Archive

Archive for July 23rd, 2009

LKML Podcast Update

July 23rd, 2009 jcm 6 comments

This week saw the first day with over 1,300 downloads of a single episode. That’s pretty exciting – it means that a number of people are interested in what’s happening with the kernel on a day-to-day basis. Typical listener figures are still more like 250-300 every day and then 500ish for a given episode over the course of a week, which I’m still fairly happy with even though it’s not quite as exciting. Around 1/5th of listeners are using iTunes, whereas most are now using Linux Podcasting software. Which is nice.

Anyway. Since you find this useful, I will keep doing it. But I might substitute catching up individual episodes for larger single “catchup” episodes when I’m travelling or too busy to do the semi-daily Podcast. Catching up the last two weeks took 5 hours on Monday evening at a popular coffee shop, which might not always be possible. It probably would have been better to do a bumper show and move on from there.

I’m going to try experimenting with a “Week in Review” section on weekends. I don’t know whether I’ll get to start this weekend, or whether it will be sustainable to do that, but I think some highlights from the week in a longer format would be useful to those who just like to listen on Monday mornings (of which there are already a large number – seems many use the Podcast instead of reading the list over weekends).

I’ve played with compression plugins, audio volume levels, and many other tweaks. But let me know if there’s something I can do to make the Podcast better. One thing I cannot do, however, is guarantee typo-free Podcasts or insert links to each item covered. I’m a guy doing this in my spare time, I’m not The New York Times Company (and let’s face it, their daily corrections are getting disturbing enough anyway) and I don’t have the time and resources to offer a full news service. Sorry about that :)

Jon.

Categories: Uncategorized Tags:

2009/07/21 Linux Kernel Podcast

July 23rd, 2009 jcm No comments

Audio: http://media.libsyn.com/media/jcm/linux_kernel_podcast_20090721.mp3

For Tuesday, July 21st, 2009, I’m Jon Masters with a summary of today’s LKML traffic.

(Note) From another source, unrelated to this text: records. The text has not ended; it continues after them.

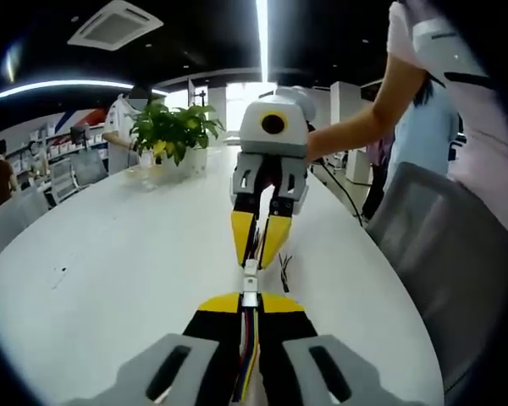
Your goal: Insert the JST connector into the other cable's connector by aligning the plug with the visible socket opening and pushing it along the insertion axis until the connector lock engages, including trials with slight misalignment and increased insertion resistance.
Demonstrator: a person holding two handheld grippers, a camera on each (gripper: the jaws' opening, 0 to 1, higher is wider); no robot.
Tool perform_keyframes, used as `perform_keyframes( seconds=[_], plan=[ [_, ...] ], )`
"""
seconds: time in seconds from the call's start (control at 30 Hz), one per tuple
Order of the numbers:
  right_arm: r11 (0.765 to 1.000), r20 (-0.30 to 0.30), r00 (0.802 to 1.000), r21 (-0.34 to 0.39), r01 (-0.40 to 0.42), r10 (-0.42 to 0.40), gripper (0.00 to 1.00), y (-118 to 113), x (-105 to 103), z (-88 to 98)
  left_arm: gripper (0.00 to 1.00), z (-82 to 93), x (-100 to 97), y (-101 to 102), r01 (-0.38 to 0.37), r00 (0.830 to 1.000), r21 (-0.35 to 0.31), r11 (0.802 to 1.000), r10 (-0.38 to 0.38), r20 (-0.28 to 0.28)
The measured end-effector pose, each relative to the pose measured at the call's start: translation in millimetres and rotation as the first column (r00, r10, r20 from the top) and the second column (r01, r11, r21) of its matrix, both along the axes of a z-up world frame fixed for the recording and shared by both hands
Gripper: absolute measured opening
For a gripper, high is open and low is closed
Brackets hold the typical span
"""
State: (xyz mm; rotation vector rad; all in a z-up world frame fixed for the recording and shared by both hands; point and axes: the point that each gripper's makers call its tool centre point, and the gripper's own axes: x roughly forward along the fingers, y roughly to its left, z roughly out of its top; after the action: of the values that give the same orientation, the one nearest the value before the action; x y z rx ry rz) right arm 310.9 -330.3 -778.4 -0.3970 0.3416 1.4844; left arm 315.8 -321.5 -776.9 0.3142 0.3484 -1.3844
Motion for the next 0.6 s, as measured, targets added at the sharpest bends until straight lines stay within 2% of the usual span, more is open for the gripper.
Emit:
perform_keyframes(
  seconds=[0.6],
  plan=[
    [1.000, -0.008, 1.000, -0.016, -0.018, 0.018, 0.03, -0.9, -1.8, -5.6, 0.00, -3.8, -3.0, -0.7, 0.030, 0.999, 0.032, 0.999, -0.031, 0.024]
  ],
)
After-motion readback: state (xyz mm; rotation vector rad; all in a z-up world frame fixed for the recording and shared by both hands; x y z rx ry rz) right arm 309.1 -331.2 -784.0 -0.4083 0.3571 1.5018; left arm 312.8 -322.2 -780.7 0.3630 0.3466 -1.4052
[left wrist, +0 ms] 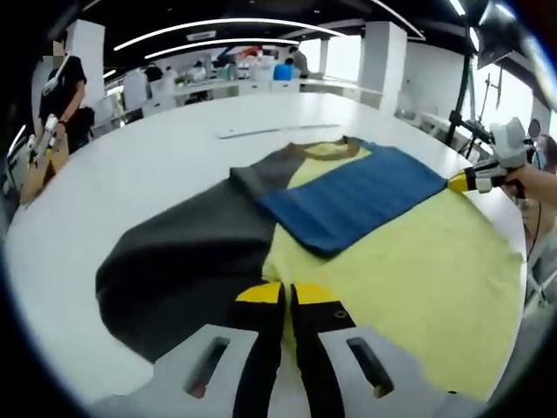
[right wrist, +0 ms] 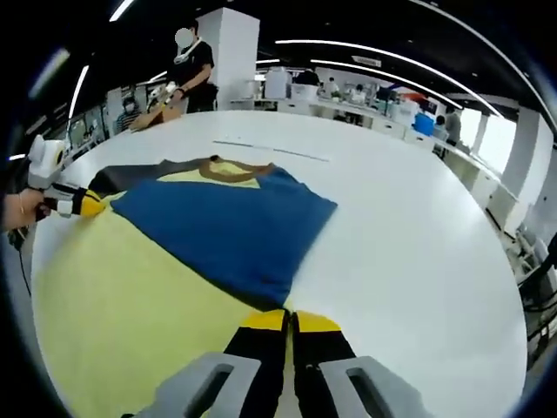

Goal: Fold the garment on the visible template until the final outline fits inside the template.

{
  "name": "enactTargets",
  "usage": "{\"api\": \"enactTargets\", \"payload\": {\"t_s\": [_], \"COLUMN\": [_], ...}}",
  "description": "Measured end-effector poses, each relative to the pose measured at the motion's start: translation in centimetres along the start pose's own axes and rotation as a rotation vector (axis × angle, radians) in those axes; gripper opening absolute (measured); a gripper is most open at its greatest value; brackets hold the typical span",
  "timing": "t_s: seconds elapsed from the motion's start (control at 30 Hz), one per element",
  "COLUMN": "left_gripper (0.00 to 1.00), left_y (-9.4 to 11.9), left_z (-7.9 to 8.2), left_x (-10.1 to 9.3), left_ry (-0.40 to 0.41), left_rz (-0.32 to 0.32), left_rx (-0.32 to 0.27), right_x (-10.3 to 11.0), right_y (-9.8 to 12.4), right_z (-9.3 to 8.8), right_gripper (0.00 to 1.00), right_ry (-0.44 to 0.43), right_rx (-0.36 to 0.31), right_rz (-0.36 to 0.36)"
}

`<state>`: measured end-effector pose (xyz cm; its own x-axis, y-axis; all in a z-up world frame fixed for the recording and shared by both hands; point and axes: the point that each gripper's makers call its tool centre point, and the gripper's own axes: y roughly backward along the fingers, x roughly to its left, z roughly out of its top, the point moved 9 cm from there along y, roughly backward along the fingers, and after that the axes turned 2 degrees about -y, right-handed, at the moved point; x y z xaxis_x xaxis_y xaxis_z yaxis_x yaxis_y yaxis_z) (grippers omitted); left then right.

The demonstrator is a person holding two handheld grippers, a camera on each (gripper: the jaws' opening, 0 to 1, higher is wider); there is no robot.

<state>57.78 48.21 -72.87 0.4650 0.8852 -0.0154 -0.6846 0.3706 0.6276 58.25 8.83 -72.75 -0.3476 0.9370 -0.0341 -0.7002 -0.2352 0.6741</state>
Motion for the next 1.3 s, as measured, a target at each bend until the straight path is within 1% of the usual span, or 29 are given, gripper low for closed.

In today’s issue: Block devices, flexible array implementation, I/O bandwidth controller, Linux 2.6.27.27 problems, Microsoft, modules, per-cpu, performance counters, taskstats, and VFAT.

Block devices. Alan Jenkins posted a patch implementing bdcopy(), which is a function that allows one to create a copy of an existing reference to a block_device, rather than relying upon spinlock protected access to bdget(). This is particularly useful in the case of the hibernation code, which needs to create a copy of a refernece to the active swap device but doesn’t want to call bdget() directly because it might sleep. bdcopy() is safe to call from any context and corrects the PM/hibernate regressions that some have been seeing of late. Thanks to Alan for tracking that particular fix down.

Flexible array implementation. Dave Hansen posted an RFC proposal for a flexible array implementation. This allows the kernel to create and manage “flexible arrays”, which are formed by single pages containing pointers to second level array objects. The idea is to make it easier to create and manage dynamic arrays in-kernel, reducing the need for large contiguous memory allocations (or calls to vmalloc for situations in which kernel virtual memory can be used, and where there is vmalloc room to make the mapping(s)). The patch introduces 4 functions: alloc_flex_array(), free_flex_array(), and the accessors flex_array_put() and flex_array_get(). As Andrew Morton points out in his reply, that yields 2MB worth of objects on 64-bit platforms using a 4K page size, which he hopes is enough for likely callers.

I/O bandwidth controller and BIO tracking. Ryo Tsuruta posted to let everyone know about the latest version of his patches implementing dm-ioband and blkio-cgroup, which implement I/O bandwidth limiting at the device-mapper level (per partition, per user, per process, per virtual machine, etc.) and I/O tracking using cgroups to identify the owners of any type of I/O. There is also even tracing support and documentation. This patch series is just one of several (three, I believe) alternative I/O bandwidth limiting patchsets around, with Vivek Goyal’s work being one of the obvious alternatives. It remains unclear whether the different groups are actually going to meet at Kernel Summit or some other event to reconcile a common solution.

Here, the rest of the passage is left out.